The Parties hereby agree as follows:
1.
In accordance with the laws of the States of California and Colorado, MySkin shall be merged with and into United Cannabis as of the Merger Date, with United Cannabis being the surviving corporation. The corporate existence of United Cannabis, with all of its purposes, powers and objects, shall continue unaffected and unimpaired by the merger.
2.
The merger of MySkin into United Cannabis as stated above (the “Merger”) shall be effective on the date the Statement of Merger is filed with the Colorado Secretary of State (the “Merger Date”).
3.
On the Merger Date, each issued and outstanding share of MySkin common stock owned of record will automatically convert into the right to receive one (1) share (the “Merger Consideration”) of United Cannabis’s fully paid and non-assessable no par value common stock (the “Common Stock”), and all shares of United Cannabis which are held by MySkin will be cancelled on the Merger Date.
4.
The Articles of Incorporation of United Cannabis, as in effect immediately prior to the Merger Date, shall be the Articles of Incorporation of United Cannabis, as the surviving corporation of the Merger, and shall continue in full force and effect after the Merger Date.
5.
Upon the Merger Date, United Cannabis, as the surviving corporation, shall thereupon and thereafter possess: all the rights, privileges, immunities and franchises, of a public as well as a private nature, of MySkin; all property of MySkin, whether real, personal, and mixed; all debts due MySkin, on whatever account, including subscriptions to shares; and all other choses in action of MySkin.
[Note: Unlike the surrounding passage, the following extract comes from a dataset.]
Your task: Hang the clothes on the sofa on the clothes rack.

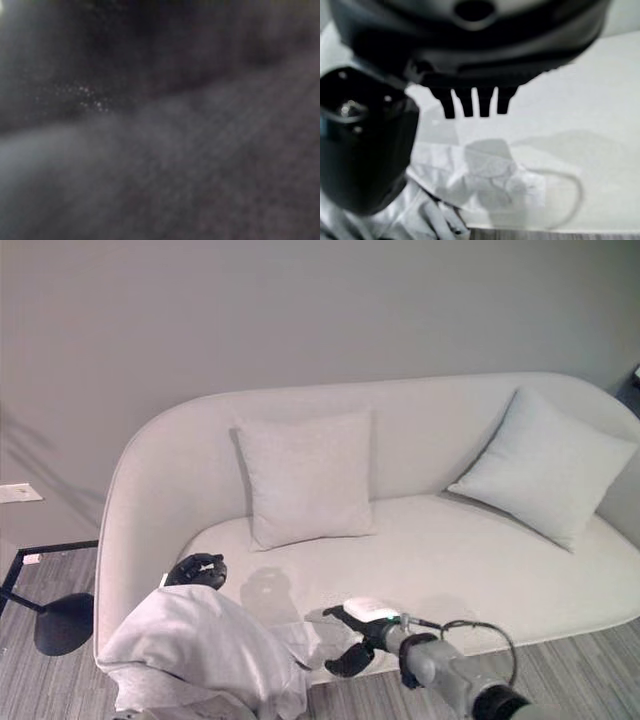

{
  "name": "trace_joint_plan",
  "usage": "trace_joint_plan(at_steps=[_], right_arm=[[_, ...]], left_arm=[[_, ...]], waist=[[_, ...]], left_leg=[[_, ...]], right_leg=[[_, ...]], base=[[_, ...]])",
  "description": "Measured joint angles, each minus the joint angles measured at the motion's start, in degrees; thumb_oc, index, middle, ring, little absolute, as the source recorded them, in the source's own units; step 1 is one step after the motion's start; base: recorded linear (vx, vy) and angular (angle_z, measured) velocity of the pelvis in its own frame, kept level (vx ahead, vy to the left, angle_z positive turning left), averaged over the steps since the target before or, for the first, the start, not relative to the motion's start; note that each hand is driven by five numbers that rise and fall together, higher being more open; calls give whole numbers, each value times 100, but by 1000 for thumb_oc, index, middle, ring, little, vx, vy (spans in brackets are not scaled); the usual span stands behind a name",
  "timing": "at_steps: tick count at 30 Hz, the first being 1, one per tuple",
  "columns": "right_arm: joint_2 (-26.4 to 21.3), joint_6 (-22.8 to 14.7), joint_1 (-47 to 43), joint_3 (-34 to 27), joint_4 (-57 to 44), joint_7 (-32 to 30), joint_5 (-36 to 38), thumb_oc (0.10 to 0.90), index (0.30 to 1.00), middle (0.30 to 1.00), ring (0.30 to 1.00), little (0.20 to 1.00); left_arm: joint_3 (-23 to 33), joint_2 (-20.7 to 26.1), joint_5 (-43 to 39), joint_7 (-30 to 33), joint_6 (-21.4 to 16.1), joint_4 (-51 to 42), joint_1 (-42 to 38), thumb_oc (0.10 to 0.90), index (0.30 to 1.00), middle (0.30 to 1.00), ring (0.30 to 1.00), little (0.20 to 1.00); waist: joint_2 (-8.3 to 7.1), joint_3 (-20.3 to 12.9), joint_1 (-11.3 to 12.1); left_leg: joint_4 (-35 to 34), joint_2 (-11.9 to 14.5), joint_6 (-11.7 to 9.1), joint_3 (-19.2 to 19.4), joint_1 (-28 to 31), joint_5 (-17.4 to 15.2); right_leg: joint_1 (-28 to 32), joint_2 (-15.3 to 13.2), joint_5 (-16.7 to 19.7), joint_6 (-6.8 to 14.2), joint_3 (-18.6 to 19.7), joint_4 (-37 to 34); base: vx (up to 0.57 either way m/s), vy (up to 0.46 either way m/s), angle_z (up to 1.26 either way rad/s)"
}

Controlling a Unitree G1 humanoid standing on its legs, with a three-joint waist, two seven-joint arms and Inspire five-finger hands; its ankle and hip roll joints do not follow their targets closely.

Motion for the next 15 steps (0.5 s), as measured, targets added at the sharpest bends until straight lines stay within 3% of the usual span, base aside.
trace_joint_plan(at_steps=[2,5,7,11,15], right_arm=[[591,160,-7,47,535,-285,-235,800,900,900,900,900],[1038,177,-16,314,805,-495,-421,800,900,900,900,900],[1691,276,-124,434,1216,-860,-418,800,900,900,900,900],[1871,282,-401,639,1259,-1107,-418,800,900,900,900,900],[2157,332,-565,668,1470,-1296,-400,800,900,900,900,900]], left_arm=[[-20,-17,-1,128,0,0,-57,400,300,300,300,300],[-28,-5,0,270,-2,-35,-156,400,300,300,300,300],[-142,4,2,490,-12,-141,-411,400,300,300,300,300],[-341,-5,16,541,-13,-203,-601,400,300,300,300,300],[-405,4,17,644,-18,-356,-726,400,300,300,300,300]], waist=[[25,22,69],[108,79,192],[216,198,294],[404,337,410],[398,350,577]], left_leg=[[0,1,-4,-15,-8,3],[1,-12,-7,-42,-18,9],[2,1,-37,-202,-156,75],[2,-9,-44,-325,-309,89],[3,-73,-8,-357,-421,120]], right_leg=[[-1,10,-2,-4,-5,0],[6,6,-3,-4,-31,0],[-30,80,-6,-10,-177,0],[-116,95,9,-27,-285,10],[-207,66,6,-23,-327,21]], base=[[-5,-3,2],[-53,-2,6],[-91,21,28],[-44,22,19],[-12,33,7]])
Every other interest belonging to or due to MySkin shall be deemed to be transferred to and vested in United Cannabis without further act or deed. Such transfer to and vesting in United Cannabis shall be deemed to occur by operation of law, and no consent or approval of any other person shall be specifically required in connection with any such transfer or vesting unless such consent or approval is specifically required in the event of a merger, by law or by express provision in any contract, agreement, decree, order, or other instrument to which MySkin is a party or by which it is bound.
6.
On and after the Merger Date, United Cannabis, as the surviving corporation, shall be responsible and liable for all the liabilities and obligations of MySkin; and any claim existing or action or proceeding, whether civil or criminal, pending by or against MySkin may be prosecuted as if the Merger had not taken place, or United Cannabis may be substituted in its place. Neither the rights of creditors nor any liens upon the property of MySkin shall be impaired by the merger.
IN WITNESS WHEREOF, the Parties execute the Plan of Merger as of the date first set forth above.